The Rules Governing the Exercise of Personal Jurisdiction
New York courts may exercise general jurisdiction over a defendant under the United States Constitution or under CPLR 301 if the defendant is domiciled in the state or has “continuous and systematic” contacts with New York which are substantial enough to render the defendant at home in New York.[1] Activities undertaken by an individual defendant in the state on behalf of a corporate entity do not confer personal jurisdiction over the individual defendant.[2]

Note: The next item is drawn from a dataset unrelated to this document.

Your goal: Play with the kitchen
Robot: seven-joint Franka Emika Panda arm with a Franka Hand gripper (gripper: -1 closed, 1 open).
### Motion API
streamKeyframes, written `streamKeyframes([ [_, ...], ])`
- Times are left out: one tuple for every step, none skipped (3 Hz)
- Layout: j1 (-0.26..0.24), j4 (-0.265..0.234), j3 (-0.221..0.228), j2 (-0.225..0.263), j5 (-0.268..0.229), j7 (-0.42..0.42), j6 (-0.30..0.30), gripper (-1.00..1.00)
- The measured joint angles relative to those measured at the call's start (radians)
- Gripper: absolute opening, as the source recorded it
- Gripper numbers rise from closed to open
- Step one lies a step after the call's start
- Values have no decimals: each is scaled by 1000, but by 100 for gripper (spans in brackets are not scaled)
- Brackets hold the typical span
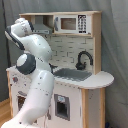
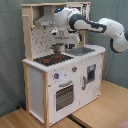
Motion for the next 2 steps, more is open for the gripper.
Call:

A court may exercise general jurisdiction over a defendant under an alter ego theory, where there is complete domination to commit fraud or a wrong against plaintiff.[3] “Factors to be considered” in making the determination include:
the disregard of corporate formalities; inadequate capitalization; intermingling of funds; overlap in ownership, officers, directors and personnel; common office space or telephone numbers; the degree of discretion demonstrated by the allegedly dominated corporation; whether dealings between the entities are at arm’s length; whether the corporations are treated as independent profit centers; and the payment or guaranty of the corporation’s debts by the dominating entity.[4]
“No one factor is dispositive.”[5]
Courts may also exercise jurisdiction over a non-domiciliary if it has long-arm jurisdiction over the defendant under CPLR 302 (i.e., specific jurisdiction) and the exercise of such jurisdiction comports with due process.[6]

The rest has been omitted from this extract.